==== Supplied information
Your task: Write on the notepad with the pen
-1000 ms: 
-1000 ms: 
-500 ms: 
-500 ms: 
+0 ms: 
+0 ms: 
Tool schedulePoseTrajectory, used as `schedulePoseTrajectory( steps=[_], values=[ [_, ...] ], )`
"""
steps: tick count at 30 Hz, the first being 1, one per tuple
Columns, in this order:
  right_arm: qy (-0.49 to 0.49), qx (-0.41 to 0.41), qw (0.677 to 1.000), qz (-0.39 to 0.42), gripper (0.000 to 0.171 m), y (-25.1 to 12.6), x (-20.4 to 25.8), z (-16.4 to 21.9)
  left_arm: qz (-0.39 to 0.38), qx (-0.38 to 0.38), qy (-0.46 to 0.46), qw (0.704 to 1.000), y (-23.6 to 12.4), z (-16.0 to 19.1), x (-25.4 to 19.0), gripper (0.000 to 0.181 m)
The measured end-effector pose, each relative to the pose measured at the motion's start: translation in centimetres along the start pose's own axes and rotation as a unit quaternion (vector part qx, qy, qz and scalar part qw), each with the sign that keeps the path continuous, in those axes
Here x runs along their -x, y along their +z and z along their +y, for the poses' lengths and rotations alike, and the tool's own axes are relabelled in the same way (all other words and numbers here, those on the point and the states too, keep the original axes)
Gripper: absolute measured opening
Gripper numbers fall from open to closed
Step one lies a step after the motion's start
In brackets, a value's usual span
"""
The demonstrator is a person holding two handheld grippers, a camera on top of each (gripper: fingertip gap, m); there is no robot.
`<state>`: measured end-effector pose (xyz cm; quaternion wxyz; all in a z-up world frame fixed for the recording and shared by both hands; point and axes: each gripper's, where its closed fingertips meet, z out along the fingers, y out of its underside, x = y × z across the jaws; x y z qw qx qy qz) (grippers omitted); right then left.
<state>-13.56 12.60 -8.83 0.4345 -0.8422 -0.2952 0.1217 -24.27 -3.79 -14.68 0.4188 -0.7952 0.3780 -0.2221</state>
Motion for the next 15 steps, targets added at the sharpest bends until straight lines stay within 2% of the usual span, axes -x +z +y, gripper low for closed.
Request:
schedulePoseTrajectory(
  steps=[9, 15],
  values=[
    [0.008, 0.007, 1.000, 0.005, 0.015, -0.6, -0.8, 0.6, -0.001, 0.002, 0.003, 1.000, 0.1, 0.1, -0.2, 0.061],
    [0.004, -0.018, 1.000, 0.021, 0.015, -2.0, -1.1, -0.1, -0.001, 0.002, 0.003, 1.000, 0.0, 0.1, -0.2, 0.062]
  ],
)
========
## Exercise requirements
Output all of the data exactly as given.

## Reply
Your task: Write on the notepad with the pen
-1000 ms: 
-1000 ms: 
-500 ms: 
-500 ms: 
+0 ms: 
+0 ms: 
Tool schedulePoseTrajectory, used as `schedulePoseTrajectory( steps=[_], values=[ [_, ...] ], )`
"""
steps: tick count at 30 Hz, the first being 1, one per tuple
Columns, in this order:
  right_arm: qy (-0.49 to 0.49), qx (-0.41 to 0.41), qw (0.677 to 1.000), qz (-0.39 to 0.42), gripper (0.000 to 0.171 m), y (-25.1 to 12.6), x (-20.4 to 25.8), z (-16.4 to 21.9)
  left_arm: qz (-0.39 to 0.38), qx (-0.38 to 0.38), qy (-0.46 to 0.46), qw (0.704 to 1.000), y (-23.6 to 12.4), z (-16.0 to 19.1), x (-25.4 to 19.0), gripper (0.000 to 0.181 m)
The measured end-effector pose, each relative to the pose measured at the motion's start: translation in centimetres along the start pose's own axes and rotation as a unit quaternion (vector part qx, qy, qz and scalar part qw), each with the sign that keeps the path continuous, in those axes
Here x runs along their -x, y along their +z and z along their +y, for the poses' lengths and rotations alike, and the tool's own axes are relabelled in the same way (all other words and numbers here, those on the point and the states too, keep the original axes)
Gripper: absolute measured opening
Gripper numbers fall from open to closed
Step one lies a step after the motion's start
In brackets, a value's usual span
"""
The demonstrator is a person holding two handheld grippers, a camera on top of each (gripper: fingertip gap, m); there is no robot.
`<state>`: measured end-effector pose (xyz cm; quaternion wxyz; all in a z-up world frame fixed for the recording and shared by both hands; point and axes: each gripper's, where its closed fingertips meet, z out along the fingers, y out of its underside, x = y × z across the jaws; x y z qw qx qy qz) (grippers omitted); right then left.
<state>-13.56 12.60 -8.83 0.4345 -0.8422 -0.2952 0.1217 -24.27 -3.79 -14.68 0.4188 -0.7952 0.3780 -0.2221</state>
Motion for the next 15 steps, targets added at the sharpest bends until straight lines stay within 2% of the usual span, axes -x +z +y, gripper low for closed.
Request:
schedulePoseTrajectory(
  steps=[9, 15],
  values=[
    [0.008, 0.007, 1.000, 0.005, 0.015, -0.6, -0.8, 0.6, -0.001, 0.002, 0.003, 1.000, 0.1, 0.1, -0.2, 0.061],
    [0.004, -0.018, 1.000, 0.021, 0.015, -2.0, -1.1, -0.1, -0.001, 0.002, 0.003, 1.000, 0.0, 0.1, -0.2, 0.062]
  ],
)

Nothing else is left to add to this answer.